A class-incremental learning method for fault diagnosis based on the CKAN-KAN: a case study on bearing faults
摘要
Mechanical components in complex industrial systems face evolving fault types, requiring diagnostic models with class-incremental learning capabilities. However, limited fault data and catastrophic forgetting hinder the effectiveness of deep learning approaches. This paper proposes a class-incremental fault diagnosis method based on the Convolutional Kolmogorov–Arnold Network–Kolmogorov–Arnold Network (CKAN-KAN), using bearing faults as a representative case. A convolutional kernel with trainable activation functions is designed for sliding-window convolution, enabling strong feature transferability and a stable feature space after new classes are introduced. The CKAN-KAN model is further established by integrating the multi-layer CKAN extractor with the KAN classifier. The locality principle of the B-spline curve is analyzed to explain the forgetting-resistant characteristics of the CKAN-KAN model.

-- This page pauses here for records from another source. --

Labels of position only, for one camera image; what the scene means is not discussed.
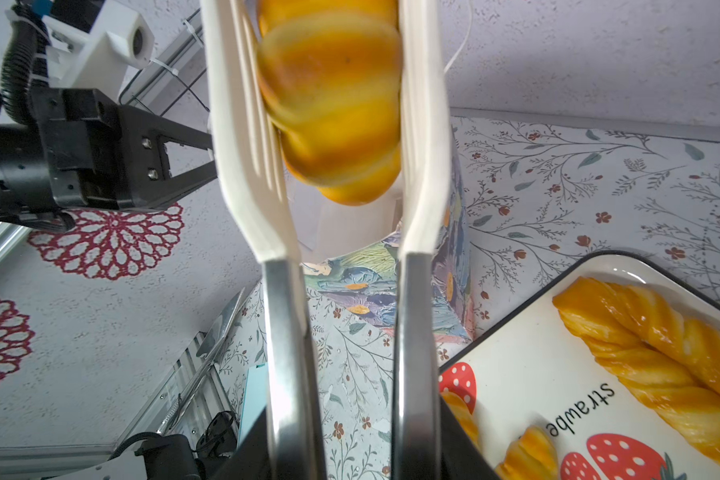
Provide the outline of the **white spatula right gripper left finger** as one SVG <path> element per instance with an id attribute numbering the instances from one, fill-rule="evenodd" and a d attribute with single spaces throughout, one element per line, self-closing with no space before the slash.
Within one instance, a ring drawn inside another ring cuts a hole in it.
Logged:
<path id="1" fill-rule="evenodd" d="M 241 1 L 201 4 L 213 155 L 228 210 L 262 269 L 268 453 L 276 479 L 326 476 L 317 368 L 284 165 Z"/>

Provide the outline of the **white spatula right gripper right finger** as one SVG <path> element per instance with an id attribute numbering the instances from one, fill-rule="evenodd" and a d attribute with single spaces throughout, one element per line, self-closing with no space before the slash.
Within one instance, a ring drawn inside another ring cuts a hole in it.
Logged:
<path id="1" fill-rule="evenodd" d="M 395 479 L 441 476 L 432 261 L 448 205 L 450 147 L 433 1 L 402 1 L 399 27 L 404 212 L 398 249 L 391 461 Z"/>

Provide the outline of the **long twisted bread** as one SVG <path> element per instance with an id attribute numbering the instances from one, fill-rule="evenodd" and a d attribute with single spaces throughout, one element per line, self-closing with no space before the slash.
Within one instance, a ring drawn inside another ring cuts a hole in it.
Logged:
<path id="1" fill-rule="evenodd" d="M 656 291 L 580 277 L 553 304 L 595 361 L 720 466 L 720 330 Z"/>

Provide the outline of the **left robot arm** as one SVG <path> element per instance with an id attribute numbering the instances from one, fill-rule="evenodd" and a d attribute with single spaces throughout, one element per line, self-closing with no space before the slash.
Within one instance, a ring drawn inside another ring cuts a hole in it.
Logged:
<path id="1" fill-rule="evenodd" d="M 116 1 L 16 1 L 0 73 L 0 222 L 62 233 L 80 209 L 159 212 L 211 182 L 213 163 L 171 171 L 167 145 L 209 134 L 122 105 L 126 71 L 150 62 L 144 18 Z"/>

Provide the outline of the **light green box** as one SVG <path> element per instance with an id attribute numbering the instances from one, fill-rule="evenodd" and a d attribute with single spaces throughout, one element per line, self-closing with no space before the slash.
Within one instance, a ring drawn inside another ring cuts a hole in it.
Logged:
<path id="1" fill-rule="evenodd" d="M 238 431 L 239 445 L 243 443 L 258 417 L 264 412 L 267 403 L 268 365 L 263 363 L 250 367 L 247 372 Z"/>

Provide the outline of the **floral paper bag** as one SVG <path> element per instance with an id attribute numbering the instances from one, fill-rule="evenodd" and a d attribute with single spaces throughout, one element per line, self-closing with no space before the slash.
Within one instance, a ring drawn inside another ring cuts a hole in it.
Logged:
<path id="1" fill-rule="evenodd" d="M 443 71 L 446 92 L 446 71 Z M 433 332 L 437 341 L 466 343 L 475 337 L 471 296 L 470 253 L 466 234 L 464 188 L 454 134 L 448 123 L 450 177 L 448 205 L 444 210 L 432 261 Z M 402 174 L 402 208 L 404 180 Z M 305 266 L 307 285 L 367 323 L 392 333 L 397 313 L 398 249 L 402 220 L 385 238 L 354 252 Z"/>

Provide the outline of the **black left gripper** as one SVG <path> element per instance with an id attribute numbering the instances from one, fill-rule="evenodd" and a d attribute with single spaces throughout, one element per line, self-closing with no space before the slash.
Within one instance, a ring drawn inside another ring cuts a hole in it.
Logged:
<path id="1" fill-rule="evenodd" d="M 96 89 L 34 87 L 30 96 L 42 149 L 31 177 L 33 211 L 158 211 L 217 176 L 211 161 L 171 172 L 168 144 L 211 148 L 200 130 L 119 105 Z"/>

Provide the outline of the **strawberry print bread tray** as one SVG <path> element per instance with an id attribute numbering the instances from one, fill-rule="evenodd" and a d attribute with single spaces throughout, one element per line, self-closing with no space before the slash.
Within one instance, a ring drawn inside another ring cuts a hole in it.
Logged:
<path id="1" fill-rule="evenodd" d="M 720 307 L 650 261 L 618 251 L 587 256 L 441 369 L 441 390 L 473 410 L 487 463 L 498 465 L 536 425 L 556 450 L 561 479 L 720 479 L 716 462 L 642 405 L 564 326 L 553 298 L 580 277 L 644 285 L 720 329 Z"/>

To address data scarcity, simulated data and CycleGAN-generated samples are used to synthesize high-fidelity fault data, supporting effective incremental learning under few-shot and zero-shot conditions. Experiments verify the B-spline locality principle and demonstrate that the proposed model achieves statistically significant improvements in diagnostic accuracy compared with state-of-the-art models. These results confirm the effectiveness of the proposed method for class-incremental fault diagnosis under data scarcity and continuous learning scenarios, while resisting catastrophic forgetting.